Every line holding the string "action" should be copied from the listing.

**PROVIDED MATERIAL**
BEGIN
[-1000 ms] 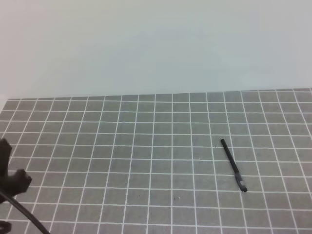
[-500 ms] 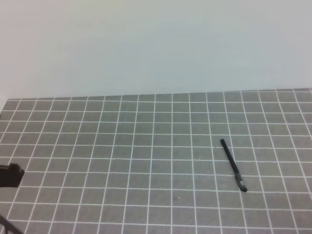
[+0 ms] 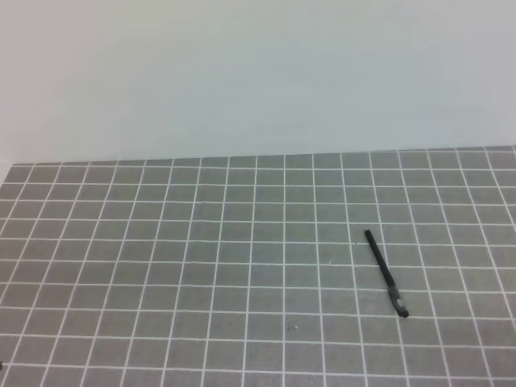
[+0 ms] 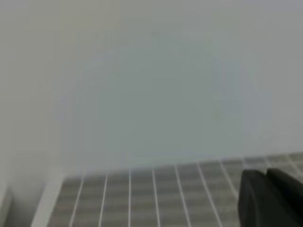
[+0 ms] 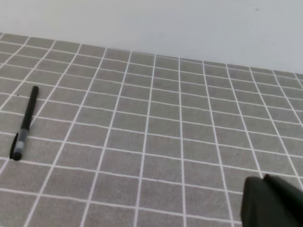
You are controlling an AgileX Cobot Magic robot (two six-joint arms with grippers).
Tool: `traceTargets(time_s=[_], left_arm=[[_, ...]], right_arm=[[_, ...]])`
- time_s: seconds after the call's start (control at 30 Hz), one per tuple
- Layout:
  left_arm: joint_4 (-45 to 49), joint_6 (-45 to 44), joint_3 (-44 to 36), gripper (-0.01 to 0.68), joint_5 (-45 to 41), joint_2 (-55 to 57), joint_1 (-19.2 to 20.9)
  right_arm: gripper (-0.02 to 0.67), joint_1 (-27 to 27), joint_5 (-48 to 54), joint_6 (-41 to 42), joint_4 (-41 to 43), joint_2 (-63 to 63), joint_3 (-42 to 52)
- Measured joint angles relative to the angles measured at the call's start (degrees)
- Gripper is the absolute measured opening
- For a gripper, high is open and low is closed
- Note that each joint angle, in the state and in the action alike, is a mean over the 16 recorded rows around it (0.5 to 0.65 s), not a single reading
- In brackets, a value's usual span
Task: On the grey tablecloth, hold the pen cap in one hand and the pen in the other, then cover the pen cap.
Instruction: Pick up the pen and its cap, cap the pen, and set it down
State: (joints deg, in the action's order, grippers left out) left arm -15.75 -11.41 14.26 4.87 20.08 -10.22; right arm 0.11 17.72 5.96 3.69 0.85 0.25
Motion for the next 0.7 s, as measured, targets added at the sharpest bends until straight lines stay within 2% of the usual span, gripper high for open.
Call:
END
**YOUR RESPONSE**
- Note that each joint angle, in the state and in the action alike, is a mean over the 16 recorded rows around it (0.5 to 0.65 s), not a single reading
State: (joints deg, in the action's order, grippers left out) left arm -15.75 -11.41 14.26 4.87 20.08 -10.22; right arm 0.11 17.72 5.96 3.69 0.85 0.25

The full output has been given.